On Limmud we are striving to be the best people we can by acting ethically and kindly to each and every individual in this world, no matter their race or religion. As we are the Jewish youth, we must be role models to people of all ages and make sure we are spreading positivity and portraying how to act as a Modern Jew who follows Halacha and these are just some of the life lessons that are conveyed through our frequent shiurim and tochniot.
We had a few Shiurim leading up to Purim which were very insightful and allowed us to delve deeper into the meaning of Purim and focus on the intricacies of the Purim story.
Purim on Kibbutz:
Purim on kibbutz was a truly memorable experience for everyone to dress up, enjoy each other’s company and have a L’Chaim! We danced all night alongside some of the Kibbutzniks and had an extremely fun filled night.
The morning after our Purim on Kibbutz our Limmud family headed down to Jerusalem anticipating a great Purim with all of our friends from MTA and other gap year programs. We all dumped our belongings at our AirBnb’s and changed into our costumes to only a few hours later meet up with the rest of Limmud to begin our second round of Purim celebrations. It was a meaningful and crazy night that we will definitely remember forever. The fact that so many Australians on gap year programs came together to celebrate this Chag united us all which enhanced the importance of the Purim story as despite Haman’s intended prosecution of the Jewish people, we were celebrating the survival and strength of the Jewish nation.

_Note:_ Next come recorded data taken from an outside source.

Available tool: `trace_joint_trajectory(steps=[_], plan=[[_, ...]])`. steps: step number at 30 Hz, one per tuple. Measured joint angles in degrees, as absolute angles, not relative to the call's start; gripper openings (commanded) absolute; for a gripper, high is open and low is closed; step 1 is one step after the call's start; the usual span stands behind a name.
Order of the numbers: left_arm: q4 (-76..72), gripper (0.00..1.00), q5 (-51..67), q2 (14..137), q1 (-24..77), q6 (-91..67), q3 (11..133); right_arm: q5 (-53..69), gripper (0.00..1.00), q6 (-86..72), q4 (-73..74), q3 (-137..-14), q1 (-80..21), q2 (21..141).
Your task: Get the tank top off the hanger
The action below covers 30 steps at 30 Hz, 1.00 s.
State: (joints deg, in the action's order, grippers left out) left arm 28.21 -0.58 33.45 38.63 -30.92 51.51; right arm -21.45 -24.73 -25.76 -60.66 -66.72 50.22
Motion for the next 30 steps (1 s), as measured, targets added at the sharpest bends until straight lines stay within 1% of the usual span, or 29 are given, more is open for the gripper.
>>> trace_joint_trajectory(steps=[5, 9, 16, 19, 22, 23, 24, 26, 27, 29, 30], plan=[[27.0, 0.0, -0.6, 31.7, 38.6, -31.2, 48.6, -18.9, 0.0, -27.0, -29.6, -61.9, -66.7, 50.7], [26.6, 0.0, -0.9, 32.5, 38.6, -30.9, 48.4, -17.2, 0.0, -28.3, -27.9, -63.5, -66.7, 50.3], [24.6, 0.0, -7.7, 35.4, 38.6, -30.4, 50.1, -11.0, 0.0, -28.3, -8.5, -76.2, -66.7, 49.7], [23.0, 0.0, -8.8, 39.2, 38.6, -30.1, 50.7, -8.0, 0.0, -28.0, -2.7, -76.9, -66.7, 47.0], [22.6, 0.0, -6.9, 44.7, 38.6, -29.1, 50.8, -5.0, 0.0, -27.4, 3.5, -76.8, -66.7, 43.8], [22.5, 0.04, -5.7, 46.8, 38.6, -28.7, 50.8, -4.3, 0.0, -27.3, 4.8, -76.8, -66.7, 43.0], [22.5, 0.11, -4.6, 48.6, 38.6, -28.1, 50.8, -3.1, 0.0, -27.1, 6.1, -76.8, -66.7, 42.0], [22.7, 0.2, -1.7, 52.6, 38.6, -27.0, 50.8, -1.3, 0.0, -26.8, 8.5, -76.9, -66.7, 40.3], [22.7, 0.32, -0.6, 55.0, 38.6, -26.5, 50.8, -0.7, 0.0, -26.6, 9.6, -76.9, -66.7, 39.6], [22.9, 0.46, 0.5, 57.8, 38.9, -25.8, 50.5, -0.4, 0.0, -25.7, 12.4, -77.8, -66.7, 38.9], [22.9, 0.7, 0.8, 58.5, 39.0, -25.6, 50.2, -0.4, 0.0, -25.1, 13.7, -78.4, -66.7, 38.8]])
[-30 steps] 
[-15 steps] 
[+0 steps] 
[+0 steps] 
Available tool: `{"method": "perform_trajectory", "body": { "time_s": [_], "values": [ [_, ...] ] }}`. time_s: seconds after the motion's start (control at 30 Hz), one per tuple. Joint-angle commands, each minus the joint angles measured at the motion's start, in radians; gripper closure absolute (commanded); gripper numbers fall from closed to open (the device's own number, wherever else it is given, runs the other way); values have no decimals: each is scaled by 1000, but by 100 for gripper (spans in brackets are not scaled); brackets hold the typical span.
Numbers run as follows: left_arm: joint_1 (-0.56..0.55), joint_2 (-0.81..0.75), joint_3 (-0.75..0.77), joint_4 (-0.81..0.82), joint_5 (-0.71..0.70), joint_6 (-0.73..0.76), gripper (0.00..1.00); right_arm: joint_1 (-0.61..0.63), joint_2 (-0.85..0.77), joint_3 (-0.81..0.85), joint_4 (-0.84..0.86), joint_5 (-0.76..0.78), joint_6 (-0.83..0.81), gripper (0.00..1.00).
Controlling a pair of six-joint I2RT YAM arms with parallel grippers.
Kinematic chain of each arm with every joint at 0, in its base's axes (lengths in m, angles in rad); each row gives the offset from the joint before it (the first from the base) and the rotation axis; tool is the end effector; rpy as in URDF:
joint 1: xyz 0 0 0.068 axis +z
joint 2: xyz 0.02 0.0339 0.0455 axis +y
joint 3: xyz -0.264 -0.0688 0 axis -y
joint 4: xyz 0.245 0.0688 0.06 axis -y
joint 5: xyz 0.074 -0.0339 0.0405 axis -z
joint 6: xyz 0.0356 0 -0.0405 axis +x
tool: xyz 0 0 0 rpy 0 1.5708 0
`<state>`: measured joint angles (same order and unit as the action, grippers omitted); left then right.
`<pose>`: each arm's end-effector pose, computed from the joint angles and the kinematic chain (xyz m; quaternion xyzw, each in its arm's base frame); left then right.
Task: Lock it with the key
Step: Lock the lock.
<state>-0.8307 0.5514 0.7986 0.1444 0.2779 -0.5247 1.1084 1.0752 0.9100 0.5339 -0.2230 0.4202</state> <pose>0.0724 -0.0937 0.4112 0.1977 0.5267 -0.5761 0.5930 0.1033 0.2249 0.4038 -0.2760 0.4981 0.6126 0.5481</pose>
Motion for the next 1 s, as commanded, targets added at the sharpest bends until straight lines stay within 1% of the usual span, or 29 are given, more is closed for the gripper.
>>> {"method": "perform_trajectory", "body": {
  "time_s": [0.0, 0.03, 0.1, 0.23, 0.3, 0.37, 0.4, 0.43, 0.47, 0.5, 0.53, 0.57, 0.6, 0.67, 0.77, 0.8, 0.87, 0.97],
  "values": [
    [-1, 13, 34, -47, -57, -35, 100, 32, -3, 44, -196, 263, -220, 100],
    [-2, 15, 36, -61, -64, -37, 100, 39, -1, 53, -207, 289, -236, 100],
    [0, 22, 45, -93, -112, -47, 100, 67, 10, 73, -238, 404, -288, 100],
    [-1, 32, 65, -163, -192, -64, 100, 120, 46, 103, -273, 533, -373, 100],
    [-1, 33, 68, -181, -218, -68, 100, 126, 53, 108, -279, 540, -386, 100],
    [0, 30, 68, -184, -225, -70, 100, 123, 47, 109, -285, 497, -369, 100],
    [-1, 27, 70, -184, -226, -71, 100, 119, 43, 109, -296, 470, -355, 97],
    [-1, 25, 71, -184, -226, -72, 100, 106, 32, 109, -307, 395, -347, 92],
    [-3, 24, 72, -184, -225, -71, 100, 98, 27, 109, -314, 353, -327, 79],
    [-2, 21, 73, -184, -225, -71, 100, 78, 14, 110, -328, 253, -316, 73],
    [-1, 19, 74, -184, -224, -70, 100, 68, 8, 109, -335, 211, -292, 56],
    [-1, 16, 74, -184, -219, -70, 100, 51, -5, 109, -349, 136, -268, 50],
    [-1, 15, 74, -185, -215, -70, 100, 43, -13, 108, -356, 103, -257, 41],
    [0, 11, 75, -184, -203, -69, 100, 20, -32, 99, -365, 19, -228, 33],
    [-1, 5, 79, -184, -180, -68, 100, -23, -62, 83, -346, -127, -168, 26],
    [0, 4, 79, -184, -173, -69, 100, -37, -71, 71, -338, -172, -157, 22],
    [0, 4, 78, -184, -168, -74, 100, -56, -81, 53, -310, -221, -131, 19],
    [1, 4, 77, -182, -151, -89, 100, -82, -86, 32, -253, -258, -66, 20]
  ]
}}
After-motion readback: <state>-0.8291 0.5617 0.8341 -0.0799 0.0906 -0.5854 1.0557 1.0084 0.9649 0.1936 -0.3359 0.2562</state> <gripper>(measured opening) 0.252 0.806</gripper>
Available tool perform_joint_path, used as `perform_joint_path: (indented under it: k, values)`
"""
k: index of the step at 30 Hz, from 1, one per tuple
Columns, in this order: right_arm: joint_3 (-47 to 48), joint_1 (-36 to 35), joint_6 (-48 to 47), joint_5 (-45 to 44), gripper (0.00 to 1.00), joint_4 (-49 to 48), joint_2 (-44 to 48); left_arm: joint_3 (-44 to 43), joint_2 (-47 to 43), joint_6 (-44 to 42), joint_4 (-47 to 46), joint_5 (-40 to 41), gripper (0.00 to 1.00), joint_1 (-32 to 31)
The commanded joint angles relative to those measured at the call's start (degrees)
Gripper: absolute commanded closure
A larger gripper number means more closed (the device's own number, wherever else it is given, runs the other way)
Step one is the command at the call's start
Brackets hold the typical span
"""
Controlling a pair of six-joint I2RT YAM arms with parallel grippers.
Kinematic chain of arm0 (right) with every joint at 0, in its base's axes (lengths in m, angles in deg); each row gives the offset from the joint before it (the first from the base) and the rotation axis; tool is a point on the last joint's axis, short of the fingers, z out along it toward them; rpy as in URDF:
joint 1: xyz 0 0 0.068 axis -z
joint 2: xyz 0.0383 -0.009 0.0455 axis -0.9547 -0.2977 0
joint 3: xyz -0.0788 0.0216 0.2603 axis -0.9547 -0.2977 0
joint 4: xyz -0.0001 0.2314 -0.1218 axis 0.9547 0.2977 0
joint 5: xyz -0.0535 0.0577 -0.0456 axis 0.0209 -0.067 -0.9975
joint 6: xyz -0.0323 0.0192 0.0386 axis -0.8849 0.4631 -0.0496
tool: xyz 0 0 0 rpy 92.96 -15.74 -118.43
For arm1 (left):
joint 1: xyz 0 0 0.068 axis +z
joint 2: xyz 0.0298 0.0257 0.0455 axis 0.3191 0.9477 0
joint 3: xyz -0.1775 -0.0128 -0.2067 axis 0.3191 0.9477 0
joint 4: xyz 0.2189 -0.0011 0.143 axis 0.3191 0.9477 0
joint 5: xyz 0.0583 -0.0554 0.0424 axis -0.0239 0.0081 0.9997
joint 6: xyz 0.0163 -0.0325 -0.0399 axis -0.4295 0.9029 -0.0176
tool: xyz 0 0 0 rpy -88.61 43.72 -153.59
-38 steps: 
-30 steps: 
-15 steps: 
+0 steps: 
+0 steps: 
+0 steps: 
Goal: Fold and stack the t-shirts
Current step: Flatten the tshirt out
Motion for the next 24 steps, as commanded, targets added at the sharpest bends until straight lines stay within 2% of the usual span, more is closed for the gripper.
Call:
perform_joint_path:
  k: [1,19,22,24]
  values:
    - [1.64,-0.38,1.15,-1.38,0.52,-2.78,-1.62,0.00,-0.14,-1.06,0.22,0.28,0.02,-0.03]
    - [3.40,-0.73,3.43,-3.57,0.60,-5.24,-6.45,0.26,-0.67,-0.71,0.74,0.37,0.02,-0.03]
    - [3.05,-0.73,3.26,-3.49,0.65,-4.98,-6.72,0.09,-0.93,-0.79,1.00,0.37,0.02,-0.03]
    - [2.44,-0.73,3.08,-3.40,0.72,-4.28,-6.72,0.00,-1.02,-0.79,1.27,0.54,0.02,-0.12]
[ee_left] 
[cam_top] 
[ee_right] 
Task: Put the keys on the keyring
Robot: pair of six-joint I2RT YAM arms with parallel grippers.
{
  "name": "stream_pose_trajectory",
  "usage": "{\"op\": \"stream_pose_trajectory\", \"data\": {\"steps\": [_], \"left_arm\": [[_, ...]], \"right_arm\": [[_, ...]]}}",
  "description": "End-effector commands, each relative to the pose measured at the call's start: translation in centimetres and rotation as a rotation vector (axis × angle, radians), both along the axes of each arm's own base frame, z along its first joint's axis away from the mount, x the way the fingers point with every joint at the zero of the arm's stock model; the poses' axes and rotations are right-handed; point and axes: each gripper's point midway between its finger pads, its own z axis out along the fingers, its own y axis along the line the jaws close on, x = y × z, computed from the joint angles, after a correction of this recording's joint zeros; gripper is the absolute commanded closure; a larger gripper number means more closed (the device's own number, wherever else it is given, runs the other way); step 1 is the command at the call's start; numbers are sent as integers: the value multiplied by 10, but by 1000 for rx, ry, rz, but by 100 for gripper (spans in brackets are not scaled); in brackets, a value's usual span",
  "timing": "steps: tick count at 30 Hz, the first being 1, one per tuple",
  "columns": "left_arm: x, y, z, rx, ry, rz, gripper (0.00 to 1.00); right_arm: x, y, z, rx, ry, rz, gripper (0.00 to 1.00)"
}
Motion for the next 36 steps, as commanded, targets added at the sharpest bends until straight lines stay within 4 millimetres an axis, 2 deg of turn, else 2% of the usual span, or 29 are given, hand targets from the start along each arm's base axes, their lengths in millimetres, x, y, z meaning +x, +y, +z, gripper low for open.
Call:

I thought I would share a small but monumental event which occurred on our free weekend on Friday night. One of our incredible teachers, Miriam Tek, hosted a few girls over for Shabbas dinner, a few girls were sleeping at her house but the other 3 of us were sleeping a 30 minute walk away. She prepared the most incredible dinner and the table was filled with meaningful conversation.
I had written down the directions for the way back to the apartment we were staying in and as we left Miriam’s place it started to pour. The bonding over the next half an hour was not something you can experience any time, we had to independently make our way back to where we were staying with a wet illegible map due to the rain. We got back safely but drenched but luckily there were another 3 girls who had stayed at the place who made sure no one was going to get hypothermia. It is definitely an experience none of us will ever forget.
Another special moment was when a group of us were yet again, running in the rain to catch a bus and we bumped into some MTA boys. We quickly said our ”hellos” and then had to make our way. This feeling of community is something that one can only properly experience in Israel and it is still such a special feeling bumping into friends, students who have made Aliyah and Bnei Bogrim in the middle of Jerusalem.
We take every day of Kibbutz as it comes and we are sure are “living in the moment” as a group which is more of one big family.
A few of us decided it would be a nice activity to encourage the group to paint the sunset one evening as everyone’s adaptation of the sunset would be different. The deeper message being this portrays that we are all unique and think differently and this is the beauty of being part of such a diverse group. We may all have differing perceptions of the world allowing us to learn from each-other and grow with one another.
We are all extremely grateful for this incredible experience we have undergone so far and hope that everyone is happy and staying safe.